Excerpted data:
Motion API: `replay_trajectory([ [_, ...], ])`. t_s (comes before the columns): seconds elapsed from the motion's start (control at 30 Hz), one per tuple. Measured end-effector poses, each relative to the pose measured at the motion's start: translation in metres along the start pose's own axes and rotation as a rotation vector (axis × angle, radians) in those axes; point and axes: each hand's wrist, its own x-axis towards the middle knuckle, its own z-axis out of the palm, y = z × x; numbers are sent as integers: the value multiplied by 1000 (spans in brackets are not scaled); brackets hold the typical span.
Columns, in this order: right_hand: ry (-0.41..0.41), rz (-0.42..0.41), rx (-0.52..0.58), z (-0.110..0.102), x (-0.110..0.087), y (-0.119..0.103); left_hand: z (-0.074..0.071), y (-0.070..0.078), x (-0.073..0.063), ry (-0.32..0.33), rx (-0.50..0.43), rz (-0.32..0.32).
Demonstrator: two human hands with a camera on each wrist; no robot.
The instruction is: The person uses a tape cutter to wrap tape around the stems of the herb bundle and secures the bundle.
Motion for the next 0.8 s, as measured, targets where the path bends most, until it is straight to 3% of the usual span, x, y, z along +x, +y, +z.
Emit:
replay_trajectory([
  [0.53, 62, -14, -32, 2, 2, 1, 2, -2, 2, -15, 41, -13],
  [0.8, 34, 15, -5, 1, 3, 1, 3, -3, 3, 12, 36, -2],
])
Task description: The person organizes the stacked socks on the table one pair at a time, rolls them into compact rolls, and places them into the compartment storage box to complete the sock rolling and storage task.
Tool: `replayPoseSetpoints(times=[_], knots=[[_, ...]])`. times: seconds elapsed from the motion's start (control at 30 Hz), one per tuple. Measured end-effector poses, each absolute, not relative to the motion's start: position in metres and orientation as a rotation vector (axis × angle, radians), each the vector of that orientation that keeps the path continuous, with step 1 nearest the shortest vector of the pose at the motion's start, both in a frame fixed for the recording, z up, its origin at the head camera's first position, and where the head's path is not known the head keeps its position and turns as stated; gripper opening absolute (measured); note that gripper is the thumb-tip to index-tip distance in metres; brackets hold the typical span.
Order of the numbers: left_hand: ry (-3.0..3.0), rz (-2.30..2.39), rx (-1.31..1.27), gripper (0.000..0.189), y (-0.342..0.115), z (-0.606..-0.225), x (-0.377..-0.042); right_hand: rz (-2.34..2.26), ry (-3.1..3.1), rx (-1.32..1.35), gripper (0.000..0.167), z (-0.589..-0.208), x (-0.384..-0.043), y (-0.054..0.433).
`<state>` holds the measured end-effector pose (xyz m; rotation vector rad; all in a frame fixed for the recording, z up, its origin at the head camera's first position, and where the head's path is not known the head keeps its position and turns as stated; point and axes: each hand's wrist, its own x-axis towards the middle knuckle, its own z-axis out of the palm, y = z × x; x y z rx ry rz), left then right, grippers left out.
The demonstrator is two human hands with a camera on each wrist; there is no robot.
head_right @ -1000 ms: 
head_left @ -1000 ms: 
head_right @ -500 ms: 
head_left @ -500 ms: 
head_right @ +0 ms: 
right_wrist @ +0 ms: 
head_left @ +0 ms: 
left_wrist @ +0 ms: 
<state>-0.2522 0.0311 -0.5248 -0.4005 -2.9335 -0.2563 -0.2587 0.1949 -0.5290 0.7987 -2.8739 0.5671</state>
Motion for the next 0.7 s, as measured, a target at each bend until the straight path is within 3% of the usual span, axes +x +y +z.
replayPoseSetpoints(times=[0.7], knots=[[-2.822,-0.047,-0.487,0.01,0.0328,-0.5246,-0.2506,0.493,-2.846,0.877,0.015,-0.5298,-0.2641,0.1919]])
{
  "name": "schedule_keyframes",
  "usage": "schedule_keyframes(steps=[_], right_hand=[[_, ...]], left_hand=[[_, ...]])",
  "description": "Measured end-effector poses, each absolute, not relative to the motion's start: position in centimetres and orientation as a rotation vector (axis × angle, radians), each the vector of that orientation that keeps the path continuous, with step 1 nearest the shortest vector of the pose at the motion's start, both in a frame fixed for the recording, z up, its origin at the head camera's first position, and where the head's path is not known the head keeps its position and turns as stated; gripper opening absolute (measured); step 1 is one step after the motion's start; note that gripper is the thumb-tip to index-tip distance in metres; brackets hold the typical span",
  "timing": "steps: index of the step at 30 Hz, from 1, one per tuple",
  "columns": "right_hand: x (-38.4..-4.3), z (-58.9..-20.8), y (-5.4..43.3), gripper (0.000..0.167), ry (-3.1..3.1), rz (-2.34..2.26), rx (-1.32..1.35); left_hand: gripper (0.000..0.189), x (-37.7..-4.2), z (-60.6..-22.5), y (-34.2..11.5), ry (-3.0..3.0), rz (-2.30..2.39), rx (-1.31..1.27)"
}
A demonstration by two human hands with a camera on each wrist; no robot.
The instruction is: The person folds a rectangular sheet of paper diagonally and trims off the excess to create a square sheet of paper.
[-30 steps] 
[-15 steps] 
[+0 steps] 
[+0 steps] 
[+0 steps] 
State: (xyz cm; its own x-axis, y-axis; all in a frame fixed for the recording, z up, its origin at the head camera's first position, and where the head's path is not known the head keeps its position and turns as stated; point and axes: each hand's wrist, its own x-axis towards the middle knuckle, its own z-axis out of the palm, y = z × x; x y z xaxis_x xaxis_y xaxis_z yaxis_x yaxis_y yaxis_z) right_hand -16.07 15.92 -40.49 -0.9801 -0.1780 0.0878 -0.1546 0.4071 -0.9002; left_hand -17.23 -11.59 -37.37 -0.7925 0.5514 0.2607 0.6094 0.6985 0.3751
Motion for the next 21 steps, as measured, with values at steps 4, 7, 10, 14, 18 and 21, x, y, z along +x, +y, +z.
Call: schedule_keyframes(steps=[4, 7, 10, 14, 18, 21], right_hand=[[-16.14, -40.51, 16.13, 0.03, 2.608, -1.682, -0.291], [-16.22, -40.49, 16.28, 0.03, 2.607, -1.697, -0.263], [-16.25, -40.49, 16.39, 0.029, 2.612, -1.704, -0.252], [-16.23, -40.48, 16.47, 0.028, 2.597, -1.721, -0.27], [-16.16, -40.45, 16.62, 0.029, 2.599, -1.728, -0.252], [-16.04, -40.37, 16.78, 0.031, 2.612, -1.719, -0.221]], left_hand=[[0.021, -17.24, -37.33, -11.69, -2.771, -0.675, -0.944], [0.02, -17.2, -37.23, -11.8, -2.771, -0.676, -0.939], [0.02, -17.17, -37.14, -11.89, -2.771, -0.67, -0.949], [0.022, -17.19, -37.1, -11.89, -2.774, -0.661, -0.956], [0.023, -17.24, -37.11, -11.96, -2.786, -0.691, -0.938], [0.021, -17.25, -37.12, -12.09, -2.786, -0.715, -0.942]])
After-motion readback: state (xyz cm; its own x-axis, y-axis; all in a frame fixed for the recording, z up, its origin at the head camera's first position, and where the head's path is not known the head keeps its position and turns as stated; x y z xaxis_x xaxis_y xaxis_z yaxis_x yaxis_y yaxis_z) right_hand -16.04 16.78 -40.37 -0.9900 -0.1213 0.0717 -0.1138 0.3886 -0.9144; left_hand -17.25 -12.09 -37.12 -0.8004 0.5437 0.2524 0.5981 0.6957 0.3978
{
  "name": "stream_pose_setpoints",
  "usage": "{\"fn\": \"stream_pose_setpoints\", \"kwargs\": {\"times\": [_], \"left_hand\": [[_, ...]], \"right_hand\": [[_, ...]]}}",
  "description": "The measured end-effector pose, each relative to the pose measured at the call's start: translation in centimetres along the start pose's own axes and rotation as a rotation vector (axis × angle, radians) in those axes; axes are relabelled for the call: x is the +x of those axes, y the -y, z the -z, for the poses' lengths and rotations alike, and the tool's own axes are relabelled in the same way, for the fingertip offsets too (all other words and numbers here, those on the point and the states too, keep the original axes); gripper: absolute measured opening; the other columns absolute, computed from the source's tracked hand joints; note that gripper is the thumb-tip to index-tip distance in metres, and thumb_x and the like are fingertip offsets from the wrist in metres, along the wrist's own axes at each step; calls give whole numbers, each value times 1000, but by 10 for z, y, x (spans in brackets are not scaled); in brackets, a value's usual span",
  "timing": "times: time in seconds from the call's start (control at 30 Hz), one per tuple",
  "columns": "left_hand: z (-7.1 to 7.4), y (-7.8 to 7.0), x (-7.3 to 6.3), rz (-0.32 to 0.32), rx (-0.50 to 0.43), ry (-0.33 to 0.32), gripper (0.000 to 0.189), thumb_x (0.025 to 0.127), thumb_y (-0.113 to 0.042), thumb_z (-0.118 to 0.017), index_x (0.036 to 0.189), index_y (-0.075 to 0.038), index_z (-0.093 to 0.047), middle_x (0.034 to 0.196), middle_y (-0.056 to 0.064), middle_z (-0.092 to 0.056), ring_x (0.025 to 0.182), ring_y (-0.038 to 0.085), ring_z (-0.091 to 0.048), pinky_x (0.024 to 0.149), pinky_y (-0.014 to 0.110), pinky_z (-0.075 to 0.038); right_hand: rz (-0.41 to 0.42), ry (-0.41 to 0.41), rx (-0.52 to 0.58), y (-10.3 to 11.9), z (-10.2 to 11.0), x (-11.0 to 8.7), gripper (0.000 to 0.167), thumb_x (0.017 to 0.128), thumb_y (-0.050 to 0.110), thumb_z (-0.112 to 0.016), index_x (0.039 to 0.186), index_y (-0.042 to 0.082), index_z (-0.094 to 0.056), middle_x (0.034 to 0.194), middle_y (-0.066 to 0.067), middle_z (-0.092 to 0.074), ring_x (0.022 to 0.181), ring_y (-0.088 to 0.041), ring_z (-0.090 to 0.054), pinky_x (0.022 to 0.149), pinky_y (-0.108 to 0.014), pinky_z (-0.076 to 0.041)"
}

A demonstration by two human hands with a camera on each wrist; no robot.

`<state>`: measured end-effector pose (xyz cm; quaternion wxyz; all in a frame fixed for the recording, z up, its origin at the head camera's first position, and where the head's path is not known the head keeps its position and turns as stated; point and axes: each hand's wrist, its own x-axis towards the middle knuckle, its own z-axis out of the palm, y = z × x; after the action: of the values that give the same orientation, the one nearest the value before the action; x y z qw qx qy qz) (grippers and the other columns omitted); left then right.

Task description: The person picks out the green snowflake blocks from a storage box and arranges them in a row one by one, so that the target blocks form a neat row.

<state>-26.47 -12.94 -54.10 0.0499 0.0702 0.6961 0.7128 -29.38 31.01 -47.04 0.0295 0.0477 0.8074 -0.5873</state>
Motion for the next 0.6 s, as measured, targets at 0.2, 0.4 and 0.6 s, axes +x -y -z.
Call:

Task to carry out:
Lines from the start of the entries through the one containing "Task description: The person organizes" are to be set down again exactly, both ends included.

Written response:
Motion API: `replay_trajectory([ [_, ...], ])`. t_s (comes before the columns): seconds elapsed from the motion's start (control at 30 Hz), one per tuple. Measured end-effector poses, each relative to the pose measured at the motion's start: translation in metres along the start pose's own axes and rotation as a rotation vector (axis × angle, radians) in those axes; point and axes: each hand's wrist, its own x-axis towards the middle knuckle, its own z-axis out of the palm, y = z × x; numbers are sent as integers: the value multiplied by 1000 (spans in brackets are not scaled); brackets hold the typical span.
Columns, in this order: right_hand: ry (-0.41..0.41), rz (-0.42..0.41), rx (-0.52..0.58), z (-0.110..0.102), x (-0.110..0.087), y (-0.119..0.103); left_hand: z (-0.074..0.071), y (-0.070..0.078), x (-0.073..0.063), ry (-0.32..0.33), rx (-0.50..0.43), rz (-0.32..0.32).
Demonstrator: two human hands with a camera on each wrist; no robot.
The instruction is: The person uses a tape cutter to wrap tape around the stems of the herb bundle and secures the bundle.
Motion for the next 0.8 s, as measured, targets where the path bends most, until it is straight to 3% of the usual span, x, y, z along +x, +y, +z.
Emit:
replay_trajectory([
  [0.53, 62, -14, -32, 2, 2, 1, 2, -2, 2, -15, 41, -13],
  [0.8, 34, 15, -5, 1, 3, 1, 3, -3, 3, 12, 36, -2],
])
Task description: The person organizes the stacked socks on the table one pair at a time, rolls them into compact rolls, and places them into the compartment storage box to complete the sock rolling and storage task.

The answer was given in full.